* [EXERCISE] The answer is to be an exact copy of the lines below running from the line with "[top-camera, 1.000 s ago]" down to the line with "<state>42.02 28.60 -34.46", both ends included, and nothing more.

*** MATERIAL FOR THIS TASK Section Begins ***

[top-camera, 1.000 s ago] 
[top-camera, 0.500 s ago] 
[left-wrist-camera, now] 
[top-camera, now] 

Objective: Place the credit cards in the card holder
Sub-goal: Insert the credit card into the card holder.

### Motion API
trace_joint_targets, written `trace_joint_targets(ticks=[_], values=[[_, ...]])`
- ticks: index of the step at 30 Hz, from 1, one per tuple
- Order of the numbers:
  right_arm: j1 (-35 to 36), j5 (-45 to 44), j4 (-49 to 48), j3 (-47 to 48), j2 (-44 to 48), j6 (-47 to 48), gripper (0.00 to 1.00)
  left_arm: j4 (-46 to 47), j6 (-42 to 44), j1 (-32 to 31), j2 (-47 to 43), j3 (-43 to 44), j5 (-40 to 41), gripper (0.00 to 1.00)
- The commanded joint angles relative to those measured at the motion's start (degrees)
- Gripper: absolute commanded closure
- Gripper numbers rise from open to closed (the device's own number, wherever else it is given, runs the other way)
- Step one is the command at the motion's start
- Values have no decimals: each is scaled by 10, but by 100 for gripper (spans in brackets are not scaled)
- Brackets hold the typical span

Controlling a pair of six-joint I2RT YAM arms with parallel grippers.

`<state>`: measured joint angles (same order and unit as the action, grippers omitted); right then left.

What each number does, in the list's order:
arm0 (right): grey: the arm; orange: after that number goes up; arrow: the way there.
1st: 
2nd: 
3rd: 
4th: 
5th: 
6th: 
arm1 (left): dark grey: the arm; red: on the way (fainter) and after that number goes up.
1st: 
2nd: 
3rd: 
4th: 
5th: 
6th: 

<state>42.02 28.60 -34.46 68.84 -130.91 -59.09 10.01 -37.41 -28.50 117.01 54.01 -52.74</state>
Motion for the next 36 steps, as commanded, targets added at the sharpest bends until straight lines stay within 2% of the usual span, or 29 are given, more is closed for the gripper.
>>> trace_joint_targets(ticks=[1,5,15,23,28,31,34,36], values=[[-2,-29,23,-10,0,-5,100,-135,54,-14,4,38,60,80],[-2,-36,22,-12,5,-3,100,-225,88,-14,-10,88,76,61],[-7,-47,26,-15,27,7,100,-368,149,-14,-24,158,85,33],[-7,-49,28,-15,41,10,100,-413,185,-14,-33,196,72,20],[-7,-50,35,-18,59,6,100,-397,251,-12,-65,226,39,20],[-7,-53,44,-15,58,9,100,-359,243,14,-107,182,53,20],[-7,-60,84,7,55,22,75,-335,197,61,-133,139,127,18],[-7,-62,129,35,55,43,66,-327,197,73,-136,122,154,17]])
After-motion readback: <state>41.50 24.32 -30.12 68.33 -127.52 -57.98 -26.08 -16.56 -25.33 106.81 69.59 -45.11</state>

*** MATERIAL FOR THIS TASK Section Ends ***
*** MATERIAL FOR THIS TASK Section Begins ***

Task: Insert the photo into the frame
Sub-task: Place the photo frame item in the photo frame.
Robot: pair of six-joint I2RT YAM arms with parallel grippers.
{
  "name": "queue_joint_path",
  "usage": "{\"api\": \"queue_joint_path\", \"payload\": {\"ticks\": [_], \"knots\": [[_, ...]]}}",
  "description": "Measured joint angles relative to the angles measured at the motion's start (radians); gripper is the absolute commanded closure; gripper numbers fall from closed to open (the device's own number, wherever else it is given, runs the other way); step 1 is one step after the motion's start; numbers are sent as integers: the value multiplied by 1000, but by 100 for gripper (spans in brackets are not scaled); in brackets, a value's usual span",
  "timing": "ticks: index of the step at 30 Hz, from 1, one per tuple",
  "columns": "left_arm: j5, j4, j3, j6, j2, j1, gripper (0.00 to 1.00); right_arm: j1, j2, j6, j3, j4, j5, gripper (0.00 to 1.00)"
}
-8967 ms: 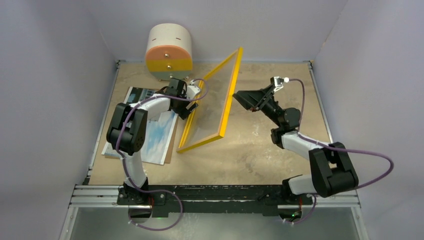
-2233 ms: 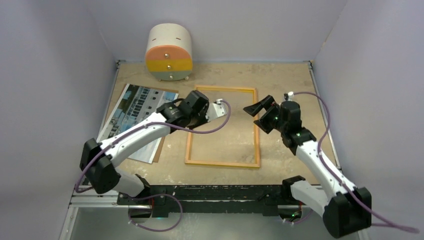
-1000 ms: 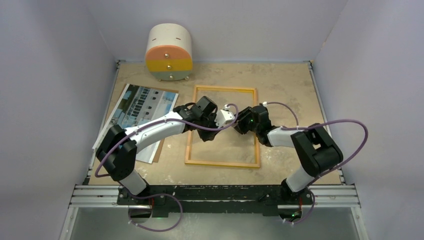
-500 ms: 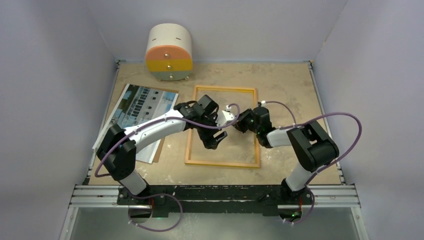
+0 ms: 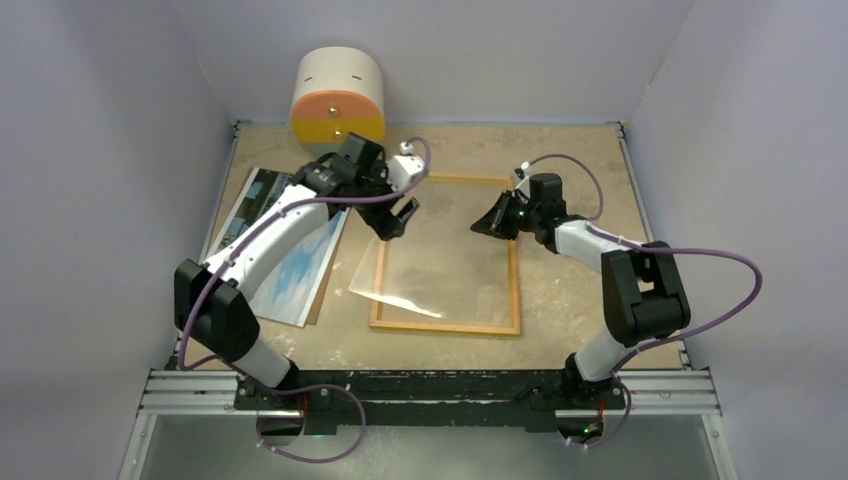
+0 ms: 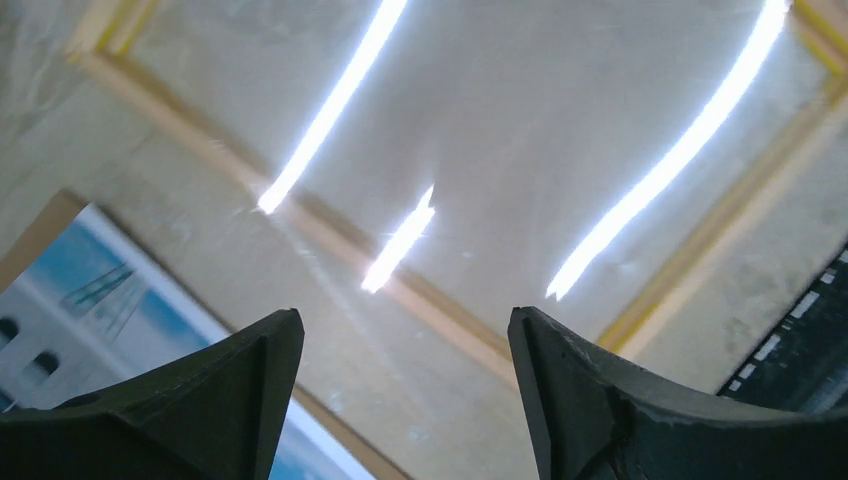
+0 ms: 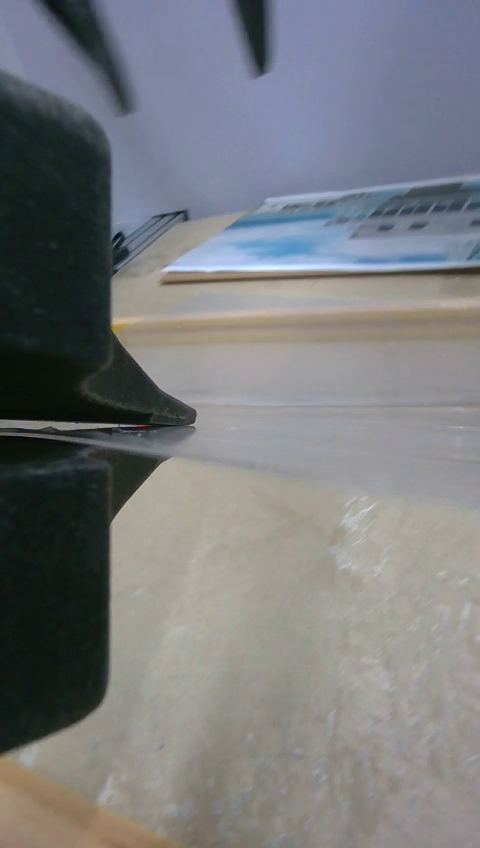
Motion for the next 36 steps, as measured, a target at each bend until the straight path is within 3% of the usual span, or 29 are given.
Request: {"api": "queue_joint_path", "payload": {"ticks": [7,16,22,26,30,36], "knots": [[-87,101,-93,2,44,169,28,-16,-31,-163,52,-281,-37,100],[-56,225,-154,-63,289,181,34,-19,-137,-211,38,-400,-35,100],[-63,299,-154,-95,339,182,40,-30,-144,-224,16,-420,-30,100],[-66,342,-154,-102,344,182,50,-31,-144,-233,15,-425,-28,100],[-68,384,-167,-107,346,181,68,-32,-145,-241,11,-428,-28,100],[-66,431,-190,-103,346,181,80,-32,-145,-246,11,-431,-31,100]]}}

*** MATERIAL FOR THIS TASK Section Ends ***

* [SOLVED EXERCISE]
[top-camera, 1.000 s ago] 
[top-camera, 0.500 s ago] 
[left-wrist-camera, now] 
[top-camera, now] 

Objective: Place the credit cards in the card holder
Sub-goal: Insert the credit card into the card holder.

### Motion API
trace_joint_targets, written `trace_joint_targets(ticks=[_], values=[[_, ...]])`
- ticks: index of the step at 30 Hz, from 1, one per tuple
- Order of the numbers:
  right_arm: j1 (-35 to 36), j5 (-45 to 44), j4 (-49 to 48), j3 (-47 to 48), j2 (-44 to 48), j6 (-47 to 48), gripper (0.00 to 1.00)
  left_arm: j4 (-46 to 47), j6 (-42 to 44), j1 (-32 to 31), j2 (-47 to 43), j3 (-43 to 44), j5 (-40 to 41), gripper (0.00 to 1.00)
- The commanded joint angles relative to those measured at the motion's start (degrees)
- Gripper: absolute commanded closure
- Gripper numbers rise from open to closed (the device's own number, wherever else it is given, runs the other way)
- Step one is the command at the motion's start
- Values have no decimals: each is scaled by 10, but by 100 for gripper (spans in brackets are not scaled)
- Brackets hold the typical span

Controlling a pair of six-joint I2RT YAM arms with parallel grippers.

`<state>`: measured joint angles (same order and unit as the action, grippers omitted); right then left.

What each number does, in the list's order:
arm0 (right): grey: the arm; orange: after that number goes up; arrow: the way there.
1st: 
2nd: 
3rd: 
4th: 
5th: 
6th: 
arm1 (left): dark grey: the arm; red: on the way (fainter) and after that number goes up.
1st: 
2nd: 
3rd: 
4th: 
5th: 
6th: 

<state>42.02 28.60 -34.46 68.84 -130.91 -59.09 10.01 -37.41 -28.50 117.01 54.01 -52.74</state>

The answer is now complete.